● **Collected material**:

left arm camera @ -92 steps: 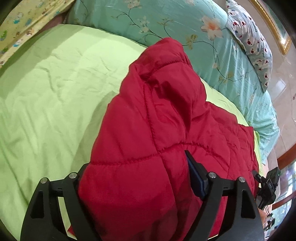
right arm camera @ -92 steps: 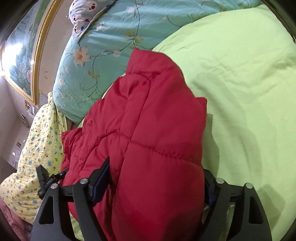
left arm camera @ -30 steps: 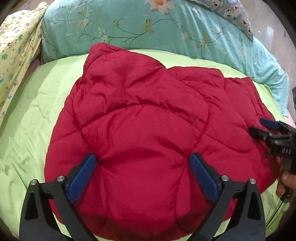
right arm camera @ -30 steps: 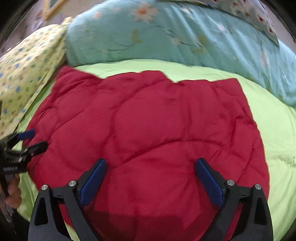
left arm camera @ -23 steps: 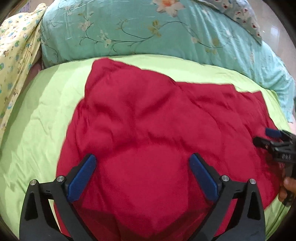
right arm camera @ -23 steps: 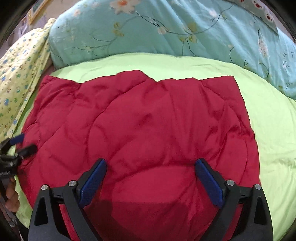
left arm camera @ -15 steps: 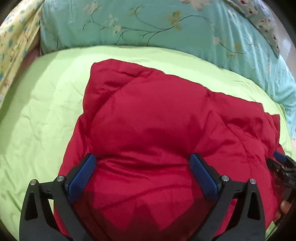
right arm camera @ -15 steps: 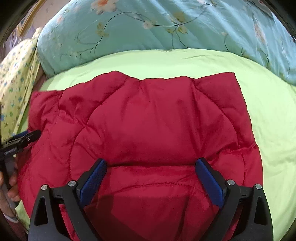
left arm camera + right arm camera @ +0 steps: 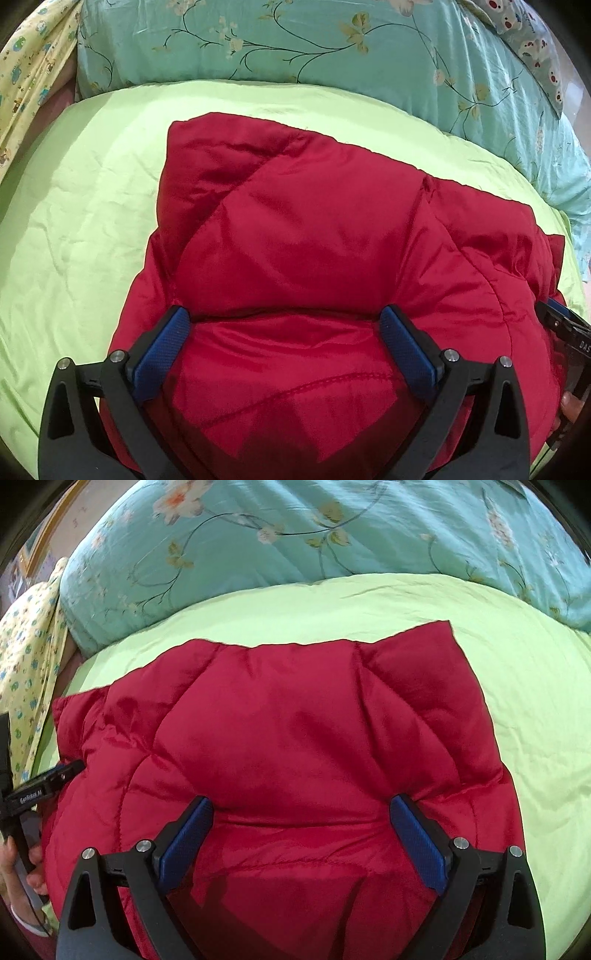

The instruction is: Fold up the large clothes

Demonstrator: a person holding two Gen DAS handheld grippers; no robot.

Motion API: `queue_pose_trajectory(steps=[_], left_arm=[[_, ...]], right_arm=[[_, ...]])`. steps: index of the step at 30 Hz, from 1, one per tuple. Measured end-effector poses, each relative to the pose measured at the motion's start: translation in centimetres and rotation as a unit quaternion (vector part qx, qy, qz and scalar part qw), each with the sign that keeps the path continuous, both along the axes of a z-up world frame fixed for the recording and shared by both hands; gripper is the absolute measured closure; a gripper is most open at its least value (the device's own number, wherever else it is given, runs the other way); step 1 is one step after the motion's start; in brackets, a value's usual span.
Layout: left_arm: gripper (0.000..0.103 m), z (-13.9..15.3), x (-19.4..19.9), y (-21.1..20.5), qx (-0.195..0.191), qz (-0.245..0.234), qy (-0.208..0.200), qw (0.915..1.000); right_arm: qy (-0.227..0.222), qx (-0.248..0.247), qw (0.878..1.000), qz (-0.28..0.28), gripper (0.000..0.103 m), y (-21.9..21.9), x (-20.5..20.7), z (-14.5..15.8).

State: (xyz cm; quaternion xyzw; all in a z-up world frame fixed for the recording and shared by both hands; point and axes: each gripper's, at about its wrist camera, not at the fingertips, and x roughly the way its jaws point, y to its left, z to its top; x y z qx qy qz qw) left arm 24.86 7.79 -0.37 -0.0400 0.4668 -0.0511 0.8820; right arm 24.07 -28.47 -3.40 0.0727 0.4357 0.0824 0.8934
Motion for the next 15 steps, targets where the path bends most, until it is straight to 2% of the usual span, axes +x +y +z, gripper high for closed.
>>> queue_pose_trajectory(steps=[9, 15], left_arm=[[0.000, -0.23, -0.04, -0.06, 0.004, 0.006, -0.002, 1.0000], [0.000, -0.41, 0.03, -0.69, 0.024, 0.009, 0.001, 0.9997]], right_arm=[[0.000, 0.016, 1.000, -0.012, 0.006, -0.58, 0.00, -0.29], [-0.001, 0.016, 1.000, -0.015, 0.006, -0.38, -0.16, -0.14]])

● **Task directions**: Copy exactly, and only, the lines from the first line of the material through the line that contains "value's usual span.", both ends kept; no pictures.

● **Answer to the exercise**:
left arm camera @ -92 steps: 
right arm camera @ -92 steps: 
left arm camera @ -30 steps: 
right arm camera @ -30 steps: 
left arm camera @ -23 steps: 
right arm camera @ -23 steps: 
left arm camera @ -15 steps: 
right arm camera @ -15 steps: 
left arm camera + right arm camera @ +0 steps: 

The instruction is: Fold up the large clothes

Demonstrator: a person holding two Gen DAS handheld grippers; no robot.

Motion API: `queue_pose_trajectory(steps=[_], left_arm=[[_, ...]], right_arm=[[_, ...]])`. steps: index of the step at 30 Hz, from 1, one per tuple. Measured end-effector poses, each relative to the pose measured at the motion's start: translation in centimetres and rotation as a unit quaternion (vector part qx, qy, qz and scalar part qw), each with the sign that keeps the path continuous, both along the axes of a z-up world frame fixed for the recording and shared by both hands; gripper is the absolute measured closure; a gripper is most open at its least value (the device's own number, wherever else it is given, runs the other way); step 1 is one step after the motion's start; in brackets, a value's usual span.

There is nothing else to add to the answer.